The Private Client practice
Nishith Desai Associates
1 The characterization of the HUF for purposes of foreign law has been an issue. For instance, see the decision of the England & Wales High Court (Chancery Division) in Bal Mohinder Singh v. Jasminder Singh and Herinder Singh ( EWHC 1060 (Ch) where the court looked at whether property, if held as an HUF was then held, as a matter of English law, subject to a constructive trust. Although HUFs are not trusts under Indian law, it is easier to understand them if the national law recognizes trusts.
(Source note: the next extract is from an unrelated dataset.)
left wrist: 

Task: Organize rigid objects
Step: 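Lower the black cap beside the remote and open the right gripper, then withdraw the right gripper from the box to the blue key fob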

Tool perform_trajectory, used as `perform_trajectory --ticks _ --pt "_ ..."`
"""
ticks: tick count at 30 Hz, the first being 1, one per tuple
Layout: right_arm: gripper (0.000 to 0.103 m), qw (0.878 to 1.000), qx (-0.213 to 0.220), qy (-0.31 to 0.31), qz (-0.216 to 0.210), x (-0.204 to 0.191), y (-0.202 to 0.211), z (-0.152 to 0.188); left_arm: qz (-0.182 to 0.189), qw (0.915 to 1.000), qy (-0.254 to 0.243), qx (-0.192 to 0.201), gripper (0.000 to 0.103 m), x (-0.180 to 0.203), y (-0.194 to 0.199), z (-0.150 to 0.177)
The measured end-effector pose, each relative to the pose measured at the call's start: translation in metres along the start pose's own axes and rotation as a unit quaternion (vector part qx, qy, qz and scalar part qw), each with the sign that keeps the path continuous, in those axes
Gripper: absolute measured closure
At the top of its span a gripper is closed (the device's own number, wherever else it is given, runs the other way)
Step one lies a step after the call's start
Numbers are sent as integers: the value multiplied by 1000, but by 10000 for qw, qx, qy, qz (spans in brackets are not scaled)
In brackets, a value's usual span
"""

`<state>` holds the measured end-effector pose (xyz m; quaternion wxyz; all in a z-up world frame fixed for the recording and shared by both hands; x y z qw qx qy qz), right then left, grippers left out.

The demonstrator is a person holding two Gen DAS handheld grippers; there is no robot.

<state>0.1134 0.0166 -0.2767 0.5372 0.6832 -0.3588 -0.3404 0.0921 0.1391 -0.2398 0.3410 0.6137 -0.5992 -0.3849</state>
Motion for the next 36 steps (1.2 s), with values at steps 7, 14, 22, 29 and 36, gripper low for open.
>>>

HUFs present more interpretational issues in non-common law jurisdictions which do not recognize the concept of trust.
3 Civil Appeal No. 2312 of 2007.
4 I.T.A Nos. 981-985 & 1034-1038/Ahd/2009
5 TS-222-HC-2012 (KAR)
6 The previous Government was showing an indication of leaning towards DTC-like measures.The DTC Bill which was again released to the public for comments in April has remained unchanged on its earlier proposal of a 35% tax bracket for income exceeding INR100 million and a 10% tax on recipients whose dividend income exceeds INR 100 million.
9 Changes to the tax returns were also announced in June: closely- held domestic companies must specifically report all shares that were bought back from its shareholders in a financial year; Individuals and HUFs who have income from a proprietary business or profession are now required to separately disclose in their tax returns specific sums paid to non-residents e.g. commission, royalty; all transactions with persons located in Cyprus (or other countries notified as non-cooperative jurisdictions) need to be disclosed.